| Work task |
Pictures are to be left out, and only the lines from the one containing "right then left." through the last line of the data are to be returned exactly.

| Data below |
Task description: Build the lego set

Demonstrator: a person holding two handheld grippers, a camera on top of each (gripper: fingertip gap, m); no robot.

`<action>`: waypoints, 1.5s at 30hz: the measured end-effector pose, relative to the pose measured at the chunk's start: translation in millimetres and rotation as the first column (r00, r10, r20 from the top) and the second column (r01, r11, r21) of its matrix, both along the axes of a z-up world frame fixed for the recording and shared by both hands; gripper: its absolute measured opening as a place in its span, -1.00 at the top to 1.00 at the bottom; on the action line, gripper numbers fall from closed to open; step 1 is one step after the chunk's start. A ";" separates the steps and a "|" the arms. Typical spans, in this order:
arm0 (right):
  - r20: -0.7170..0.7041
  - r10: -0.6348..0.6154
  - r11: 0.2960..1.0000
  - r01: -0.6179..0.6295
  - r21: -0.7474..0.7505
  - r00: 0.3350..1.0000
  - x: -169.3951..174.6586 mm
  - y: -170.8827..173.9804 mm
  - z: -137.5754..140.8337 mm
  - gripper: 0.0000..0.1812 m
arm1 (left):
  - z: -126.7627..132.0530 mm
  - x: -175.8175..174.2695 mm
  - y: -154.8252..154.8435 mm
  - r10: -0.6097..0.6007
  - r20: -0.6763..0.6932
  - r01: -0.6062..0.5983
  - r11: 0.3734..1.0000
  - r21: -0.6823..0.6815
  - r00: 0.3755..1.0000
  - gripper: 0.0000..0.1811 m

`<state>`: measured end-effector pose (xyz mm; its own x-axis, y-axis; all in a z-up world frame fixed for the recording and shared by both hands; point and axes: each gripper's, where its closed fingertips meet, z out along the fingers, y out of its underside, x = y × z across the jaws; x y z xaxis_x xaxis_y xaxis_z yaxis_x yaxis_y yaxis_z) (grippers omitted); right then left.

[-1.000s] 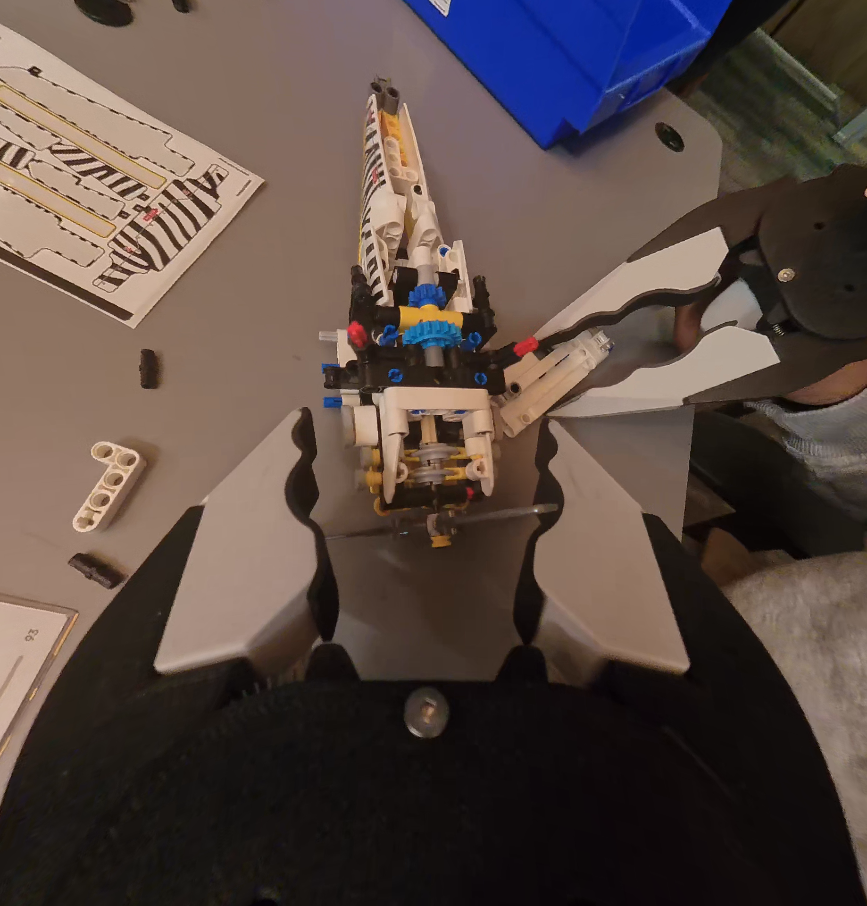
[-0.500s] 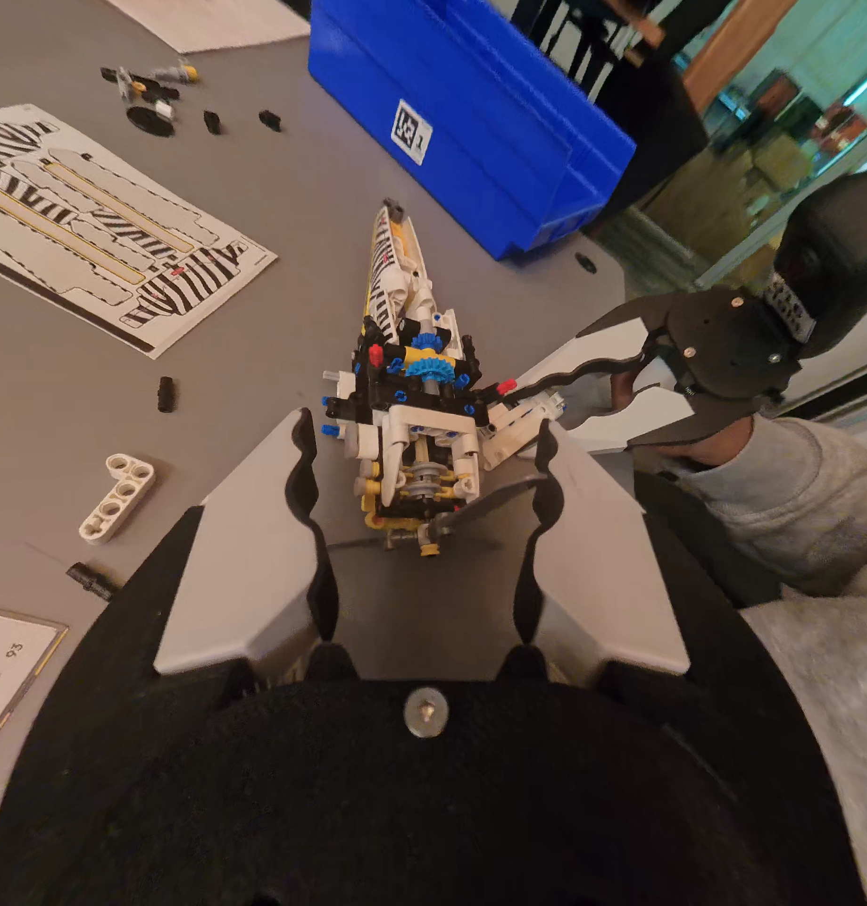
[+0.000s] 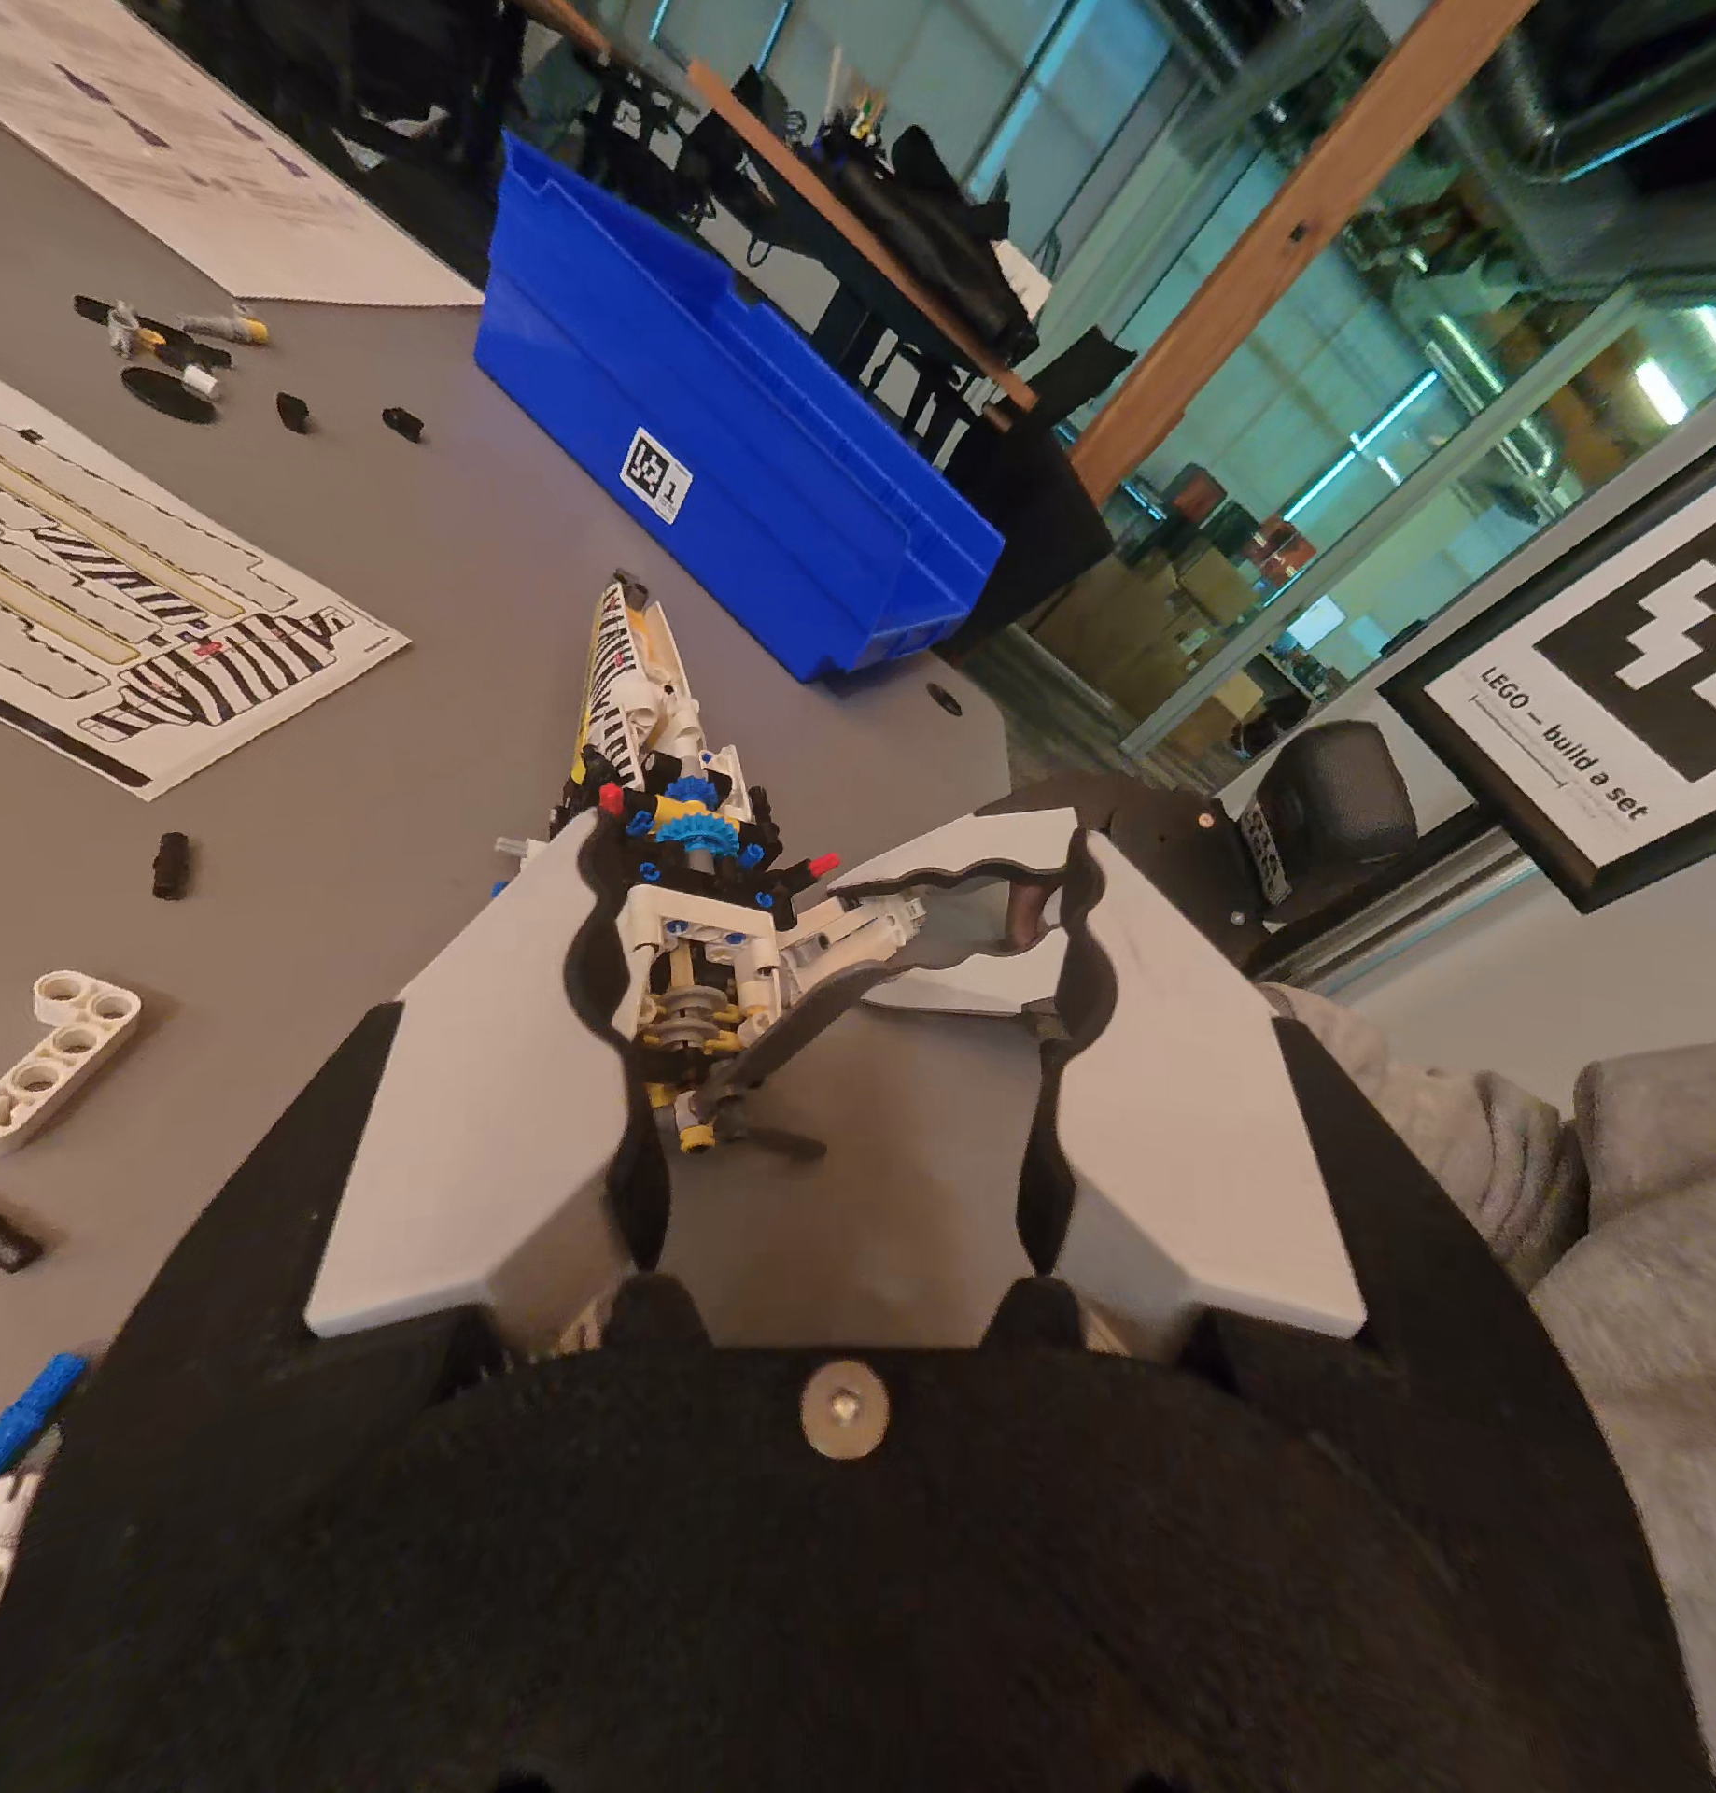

| Reply |
`<state>`: measured end-effector pose (xyz mm; its own x-axis, y-axis; all in a z-up world frame fixed for the recording and shared by both hands; point and axes: each gripper's, where its closed fingertips meet, z out along the fingers, y out of its underside, x = y × z across the jaws; x y z xaxis_x xaxis_y xaxis_z yaxis_x yaxis_y yaxis_z) (grippers omitted); right then left.

[-1.000s] 
[-0.500s] 
[+0.000s] 

The answer given here is complete.